Bahamas Stakes
- Class: Discontinued stakes
- Location: Hialeah Park Race Track Hialeah, Florida, United States
- Inaugurated: 1934 last run 2001
- Race type: Thoroughbred – Flat racing
- Website: N/A

Race information
- Distance: 7 furlongs
- Surface: Dirt
- Track: left-handed
- Qualification: Three-year-olds
- Weight: Assigned

= Bahamas Stakes =

The Bahamas Stakes was an American Thoroughbred horse race run annually in January at Hialeah Park Race Track in Hialeah, Florida. A seven furlong race on dirt, it was the first important test of the calendar year for newly turned three-year-olds. The race was used by prospective U.S. Triple Crown contenders as a stepping stone to the Everglades and Flamingo Stakes at the Hialeah track. Reflected Glory (1967) and Pistols and Roses (1992), swept all three events.

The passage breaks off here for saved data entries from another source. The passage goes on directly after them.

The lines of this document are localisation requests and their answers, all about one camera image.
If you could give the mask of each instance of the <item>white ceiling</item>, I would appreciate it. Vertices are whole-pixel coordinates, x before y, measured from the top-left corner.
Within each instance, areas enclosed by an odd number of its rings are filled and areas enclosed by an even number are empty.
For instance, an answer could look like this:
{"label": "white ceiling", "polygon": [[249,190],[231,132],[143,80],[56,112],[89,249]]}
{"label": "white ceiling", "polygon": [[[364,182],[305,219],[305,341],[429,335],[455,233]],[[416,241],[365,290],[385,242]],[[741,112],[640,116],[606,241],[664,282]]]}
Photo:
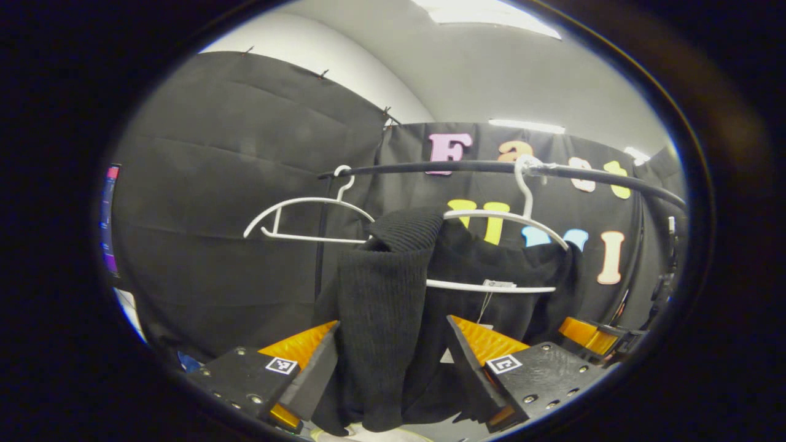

Inaugurated in 1934 as the Bahamas Handicap, it was run in two divisions in 1952, 1953, and 1969.

By the mid-1980s, the racing dates available to Hialeah Park track forced a rescheduling of the race and as such it would rarely be contested by Triple Crown hopefuls. Hialeah Park closed permanently after the 2001 racing season.

==Racenotes==
The 1937 winner, No Sir, was owned and trained by twenty-three-year-old Mary Hirsch who on April 2, 1935, became the first female to receive a trainers license.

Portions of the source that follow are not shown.